Ayer con el ajetreo del cumpleaños redondo de mi mujer, no me dio para escribir una columna sobre Maduro. Cincuenta años pueden ser o no ser el mezzo del camin di nostra vita, como fueron los treinta y cinco para Dante, pero seguro que son, como dice la musa popular, el momento de darle la vuelta al jamón. Me encanta la expresión, por lo que tiene de hedonista, jamón de pata negra, y además por esa alegría de que, cuando parece que se acaba, hay medio jamón esperándote aún a la sombra, con un giro de muñeca, y, aunque quizá más delgado, mejor, más prieto y sabroso. No he querido, sin embargo, hablarle de jamones a mi mujer. Sí le he citado la estupenda conversación de Javier Aznar con Ismael Grasa. Cuando le preguntan hacia el final qué es la felicidad, el autor de La hazaña secreta dice que algo a lo que se llega a los cincuenta años.

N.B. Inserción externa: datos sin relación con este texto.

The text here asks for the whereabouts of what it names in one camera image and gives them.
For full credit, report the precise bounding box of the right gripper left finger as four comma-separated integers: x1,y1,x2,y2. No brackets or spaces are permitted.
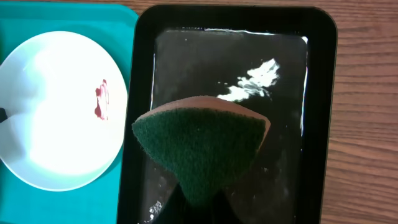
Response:
155,184,199,224

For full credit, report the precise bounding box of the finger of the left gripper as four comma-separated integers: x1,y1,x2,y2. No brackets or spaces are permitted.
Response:
0,108,7,123

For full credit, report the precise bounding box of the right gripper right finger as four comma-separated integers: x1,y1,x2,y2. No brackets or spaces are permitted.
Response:
205,190,243,224

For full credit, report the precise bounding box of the light blue round plate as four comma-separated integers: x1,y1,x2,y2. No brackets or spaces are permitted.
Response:
1,31,127,192

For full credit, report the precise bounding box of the green scrubbing sponge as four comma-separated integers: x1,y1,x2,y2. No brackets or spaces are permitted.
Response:
132,96,271,207

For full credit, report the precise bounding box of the teal plastic serving tray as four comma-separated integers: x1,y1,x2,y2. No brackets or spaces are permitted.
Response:
1,1,138,223

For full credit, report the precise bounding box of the black rectangular tray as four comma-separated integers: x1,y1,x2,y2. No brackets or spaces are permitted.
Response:
117,4,338,223

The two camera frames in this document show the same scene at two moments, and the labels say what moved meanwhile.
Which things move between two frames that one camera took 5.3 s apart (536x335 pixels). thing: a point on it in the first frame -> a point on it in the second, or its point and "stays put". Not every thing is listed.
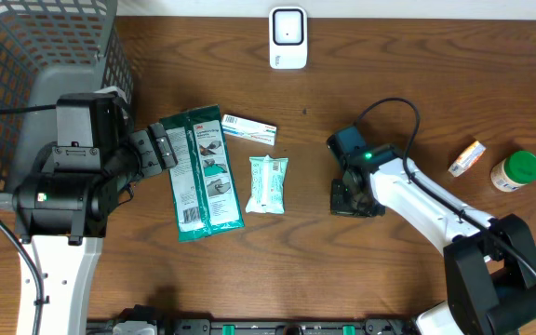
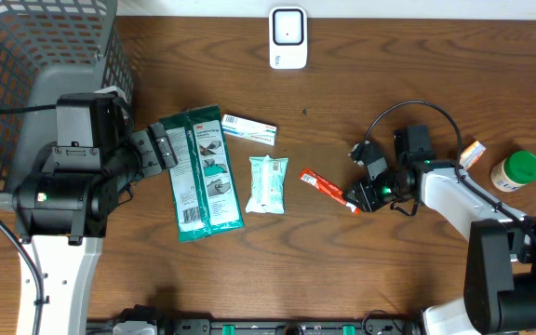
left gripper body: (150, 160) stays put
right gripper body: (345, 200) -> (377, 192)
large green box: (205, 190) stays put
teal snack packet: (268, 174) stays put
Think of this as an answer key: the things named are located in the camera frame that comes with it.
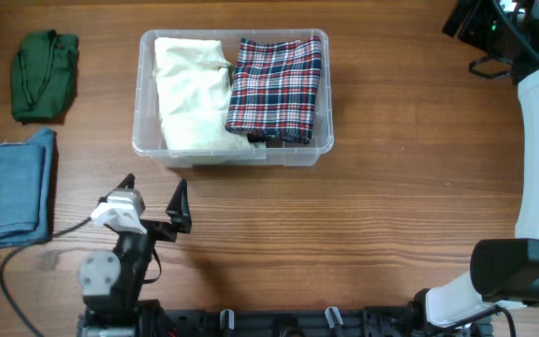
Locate black cloth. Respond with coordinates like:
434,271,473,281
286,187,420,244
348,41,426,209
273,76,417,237
247,134,278,143

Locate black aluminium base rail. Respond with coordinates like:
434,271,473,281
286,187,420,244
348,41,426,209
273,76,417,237
76,304,493,337

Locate clear plastic storage container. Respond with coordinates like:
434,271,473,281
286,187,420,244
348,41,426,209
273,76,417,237
132,28,334,169

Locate cream white cloth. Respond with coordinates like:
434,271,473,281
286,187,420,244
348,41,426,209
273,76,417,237
153,37,254,151

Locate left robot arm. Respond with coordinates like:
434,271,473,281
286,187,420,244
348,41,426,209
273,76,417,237
77,173,192,337

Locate green cloth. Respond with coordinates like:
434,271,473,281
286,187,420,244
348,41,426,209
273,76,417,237
10,30,79,125

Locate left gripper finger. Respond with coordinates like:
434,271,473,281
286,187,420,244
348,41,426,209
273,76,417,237
98,173,136,203
166,179,192,233

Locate red plaid cloth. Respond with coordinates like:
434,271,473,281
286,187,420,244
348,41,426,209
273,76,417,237
225,36,323,145

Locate folded blue denim jeans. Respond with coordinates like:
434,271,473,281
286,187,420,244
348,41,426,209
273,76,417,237
0,127,55,248

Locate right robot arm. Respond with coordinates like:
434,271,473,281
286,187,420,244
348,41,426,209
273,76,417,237
405,0,539,336

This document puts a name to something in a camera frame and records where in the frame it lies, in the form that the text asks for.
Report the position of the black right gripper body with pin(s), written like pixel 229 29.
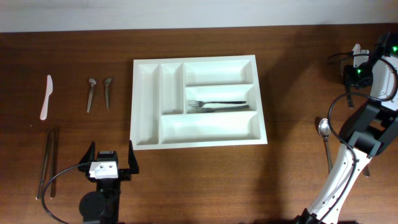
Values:
pixel 349 79

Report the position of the metal fork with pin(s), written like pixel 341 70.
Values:
pixel 213 110
pixel 346 72
pixel 200 104

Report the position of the pink plastic knife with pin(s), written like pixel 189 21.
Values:
pixel 48 92

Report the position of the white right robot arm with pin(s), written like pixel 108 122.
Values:
pixel 367 132

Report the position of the white cutlery tray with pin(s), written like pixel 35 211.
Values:
pixel 162 119

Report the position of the metal chopstick left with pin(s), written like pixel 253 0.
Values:
pixel 43 171

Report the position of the metal spoon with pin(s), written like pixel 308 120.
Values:
pixel 366 171
pixel 324 131

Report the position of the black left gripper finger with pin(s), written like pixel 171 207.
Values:
pixel 88 158
pixel 132 161

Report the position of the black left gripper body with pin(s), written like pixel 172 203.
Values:
pixel 125 171

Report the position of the metal spoon left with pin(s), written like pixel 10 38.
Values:
pixel 324 131

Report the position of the metal spoon right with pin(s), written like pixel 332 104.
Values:
pixel 366 171

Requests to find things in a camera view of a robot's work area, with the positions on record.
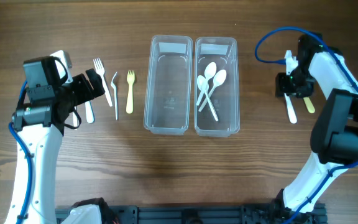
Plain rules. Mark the clear plastic container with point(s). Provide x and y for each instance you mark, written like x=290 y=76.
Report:
x=167 y=100
x=224 y=96

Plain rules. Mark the white fork thick handle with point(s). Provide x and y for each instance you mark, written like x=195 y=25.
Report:
x=89 y=112

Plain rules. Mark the white plastic spoon thick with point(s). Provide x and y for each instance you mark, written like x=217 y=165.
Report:
x=290 y=110

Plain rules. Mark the clear plastic container left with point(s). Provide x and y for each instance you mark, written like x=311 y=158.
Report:
x=167 y=100

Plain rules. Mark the yellow plastic spoon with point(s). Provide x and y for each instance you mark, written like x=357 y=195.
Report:
x=309 y=105

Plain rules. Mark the white fork under gripper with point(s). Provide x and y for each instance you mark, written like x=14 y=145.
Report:
x=75 y=119

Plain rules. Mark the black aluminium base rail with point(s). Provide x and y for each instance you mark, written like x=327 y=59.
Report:
x=244 y=214

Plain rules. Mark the white plastic fork large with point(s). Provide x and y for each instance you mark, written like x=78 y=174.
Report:
x=100 y=70

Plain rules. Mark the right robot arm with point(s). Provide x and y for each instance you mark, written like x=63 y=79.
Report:
x=334 y=138

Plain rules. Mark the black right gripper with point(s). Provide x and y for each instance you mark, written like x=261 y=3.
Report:
x=282 y=84

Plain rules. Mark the white plastic spoon slim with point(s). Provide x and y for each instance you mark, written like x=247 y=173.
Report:
x=209 y=73

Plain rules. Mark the clear plastic container right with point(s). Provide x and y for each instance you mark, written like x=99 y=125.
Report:
x=224 y=96

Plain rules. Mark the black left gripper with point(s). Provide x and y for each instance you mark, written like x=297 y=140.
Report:
x=86 y=86

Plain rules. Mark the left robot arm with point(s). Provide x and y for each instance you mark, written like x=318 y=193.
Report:
x=33 y=198

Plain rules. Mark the white plastic fork curved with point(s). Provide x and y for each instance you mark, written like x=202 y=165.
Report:
x=113 y=85

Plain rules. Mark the yellow plastic fork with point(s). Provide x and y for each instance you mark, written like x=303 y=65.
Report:
x=130 y=101

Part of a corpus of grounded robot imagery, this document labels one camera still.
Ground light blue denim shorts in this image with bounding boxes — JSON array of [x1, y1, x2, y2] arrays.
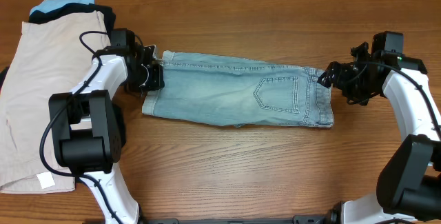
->
[[142, 51, 334, 128]]

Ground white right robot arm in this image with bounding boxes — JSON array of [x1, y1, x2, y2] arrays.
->
[[318, 31, 440, 223]]

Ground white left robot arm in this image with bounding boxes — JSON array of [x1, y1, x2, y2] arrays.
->
[[40, 29, 165, 223]]

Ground black garment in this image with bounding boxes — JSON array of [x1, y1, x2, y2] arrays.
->
[[0, 2, 127, 149]]

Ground beige shorts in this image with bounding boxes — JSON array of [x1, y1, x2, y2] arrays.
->
[[1, 11, 110, 194]]

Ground light blue shirt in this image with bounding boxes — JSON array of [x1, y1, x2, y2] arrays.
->
[[30, 0, 95, 14]]

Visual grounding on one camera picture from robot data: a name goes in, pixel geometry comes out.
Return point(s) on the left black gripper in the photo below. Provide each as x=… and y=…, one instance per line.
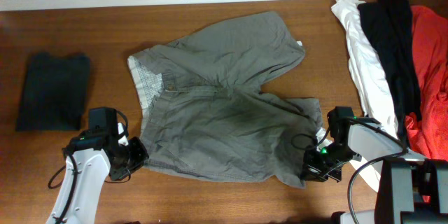
x=141, y=153

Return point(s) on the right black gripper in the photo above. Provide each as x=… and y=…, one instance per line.
x=313, y=173

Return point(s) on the grey cargo shorts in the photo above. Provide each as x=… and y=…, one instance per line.
x=204, y=114

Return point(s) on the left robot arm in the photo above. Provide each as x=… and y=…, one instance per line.
x=101, y=154

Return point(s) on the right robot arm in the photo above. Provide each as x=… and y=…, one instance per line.
x=412, y=188

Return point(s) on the white garment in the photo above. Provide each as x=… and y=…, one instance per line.
x=369, y=78

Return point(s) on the folded dark green shirt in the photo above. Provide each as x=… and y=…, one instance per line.
x=54, y=93

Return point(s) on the red garment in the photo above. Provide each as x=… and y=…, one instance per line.
x=428, y=135

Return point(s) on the black garment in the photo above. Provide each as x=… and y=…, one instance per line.
x=387, y=24

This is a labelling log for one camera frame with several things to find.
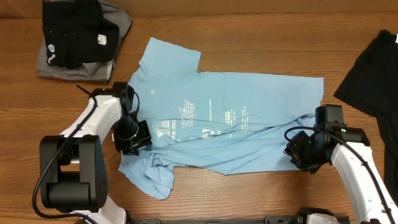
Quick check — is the light blue t-shirt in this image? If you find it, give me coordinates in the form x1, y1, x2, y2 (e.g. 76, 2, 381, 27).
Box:
119, 38, 324, 200

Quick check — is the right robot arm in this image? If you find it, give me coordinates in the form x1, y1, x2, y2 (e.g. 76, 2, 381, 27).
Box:
285, 105, 397, 223

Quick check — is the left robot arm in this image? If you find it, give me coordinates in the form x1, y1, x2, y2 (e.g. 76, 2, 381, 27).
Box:
32, 82, 152, 223

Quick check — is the grey folded garment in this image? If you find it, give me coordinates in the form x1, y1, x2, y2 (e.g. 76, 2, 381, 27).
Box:
37, 1, 132, 83

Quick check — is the black garment at right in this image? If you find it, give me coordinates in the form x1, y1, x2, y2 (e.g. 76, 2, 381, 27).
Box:
334, 30, 397, 202

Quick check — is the black folded garment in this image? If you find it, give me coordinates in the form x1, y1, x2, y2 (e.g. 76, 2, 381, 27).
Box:
42, 0, 119, 69

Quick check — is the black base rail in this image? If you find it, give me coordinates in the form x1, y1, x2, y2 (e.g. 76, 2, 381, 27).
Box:
128, 215, 304, 224

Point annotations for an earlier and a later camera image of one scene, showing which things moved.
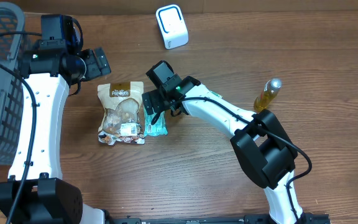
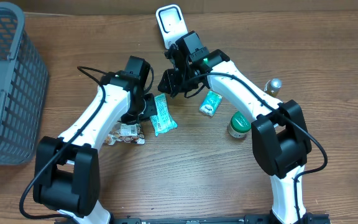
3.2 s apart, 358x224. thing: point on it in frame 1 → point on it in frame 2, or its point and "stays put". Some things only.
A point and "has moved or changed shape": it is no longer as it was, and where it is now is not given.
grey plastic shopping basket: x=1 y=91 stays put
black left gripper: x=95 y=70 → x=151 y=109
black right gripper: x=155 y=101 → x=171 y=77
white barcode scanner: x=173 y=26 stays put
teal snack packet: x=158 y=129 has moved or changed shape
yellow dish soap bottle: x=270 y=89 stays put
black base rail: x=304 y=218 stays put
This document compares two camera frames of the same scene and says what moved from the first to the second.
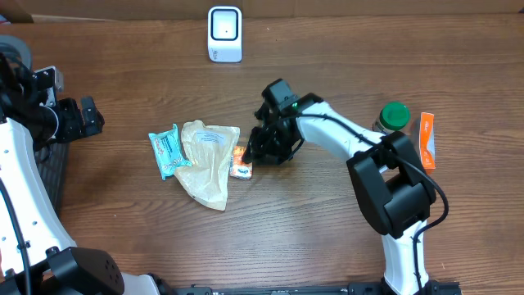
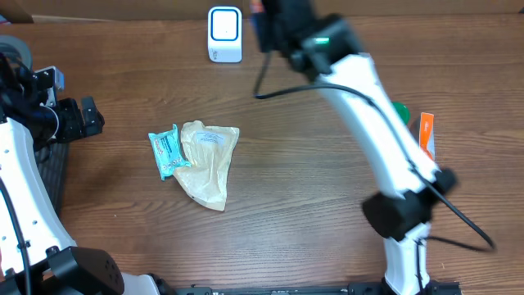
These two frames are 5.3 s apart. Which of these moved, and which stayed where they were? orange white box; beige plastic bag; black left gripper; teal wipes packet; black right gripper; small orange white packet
Moved: small orange white packet; black right gripper
Stayed: beige plastic bag; black left gripper; orange white box; teal wipes packet
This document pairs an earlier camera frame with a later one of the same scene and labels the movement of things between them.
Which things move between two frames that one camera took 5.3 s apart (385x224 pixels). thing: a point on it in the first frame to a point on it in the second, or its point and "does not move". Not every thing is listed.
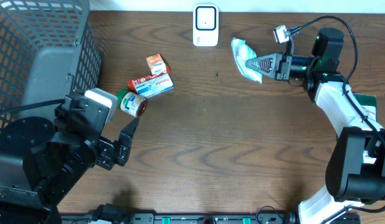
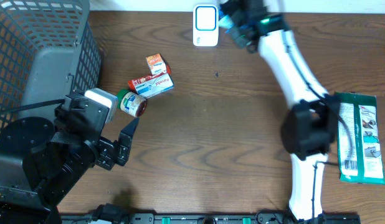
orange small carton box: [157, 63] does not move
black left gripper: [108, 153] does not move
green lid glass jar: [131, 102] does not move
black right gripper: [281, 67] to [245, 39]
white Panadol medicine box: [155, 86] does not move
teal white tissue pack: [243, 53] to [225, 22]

Quizá por el trabajo gustoso de tener que escribir este artículo, he dado en pensar en la dimensión política del cumpleaños de mi mujer, que la tiene. Ella nació cuando Francisco Franco, con perdón, aún vivía. En el lapso de su vida, pasó enseguida el franquismo, llegó Juan Carlos I, la transición, se aprobó la Constitución, se sucedieron gobiernos de un signo o de otro, todos pactando con los nacionalistas casi siempre, se manoseó la Constitución, hubo gambito de Rey, etc. Por lo privado, ella pasó también por crisis familiares (la muerte temprana de su padre) y por algunos quebrantos patrimoniales, etc.
Sin embargo, su sensación es la de estar viviendo una vida plena, satisfactoria, emocionante y prometedora. Yo hago lo que puedo por no estorbársela, y nuestros hijos se la multiplican, así que, entre restas, sumas, divisiones y multiplicaciones, el saldo biográfico —asegura֫— es muy positivo.
¿Cuál es la lección política de todo esto, como he prometido? Que la vida es larga, y que los gobiernos (a ver el de Maduro) caen del árbol al fin y que la vida sigue. De modo, que, aunque, como advierten Aristóteles y el resto de los griegos, uno ha de preocuparse de la cosa pública de su pueblo y de su patria, no ha de dejar que ésta le aplaste o le coma la moral. Mi mujer ha votado siempre, ha ido a mítines y a manifestaciones, ha discutido con familiares, amigos y compañeros por cuestiones políticas y ayer mismo, en su fiesta, se espantaba de los movimientos judiciales de Pedro Sánchez, pero sin permitir que el dolor de España la distraiga del dulce trajín de la existencia propia. No hay dicotomía entre política y biografía, sino que la última abraza, entre otras cosas, a la primera, quedando siempre por encima, no estanca, sí autónoma, libre, más poderosa, más honda.
En el «cumpleaños feliz» que le malcantamos ayer espantosamente, se podía oír de fondo —parafraseando a Rubén Darío y a José Luis López-Linares— un bellísimo canto de vida y de esperanza. Quizá a los más jóvenes, que apenas están descortezando su jamón, pueden sucumbir a la presión de unas circunstancias políticas, económicas y sociales que no son las mejores. En efecto, no lo son. Son malísimas. Pero los años corren a su favor y la vida es más fuerte, el buen humor es imbatible, resistirse es enfervorizante y el amor se infiltra en los días cotidianos.
Como nuestra pretensión es aguantar en la batalla muchos años más, dentro de tres o cuatro décadas, queridos jóvenes escépticos o descreídos o preventivamente desencantados, lo hablamos. Cuando empezamos a salir, mi mujer tenía 19 años y era muy graciosa. Ahora sigue siendo graciosa (casi siempre) y está, incluso, más guapa.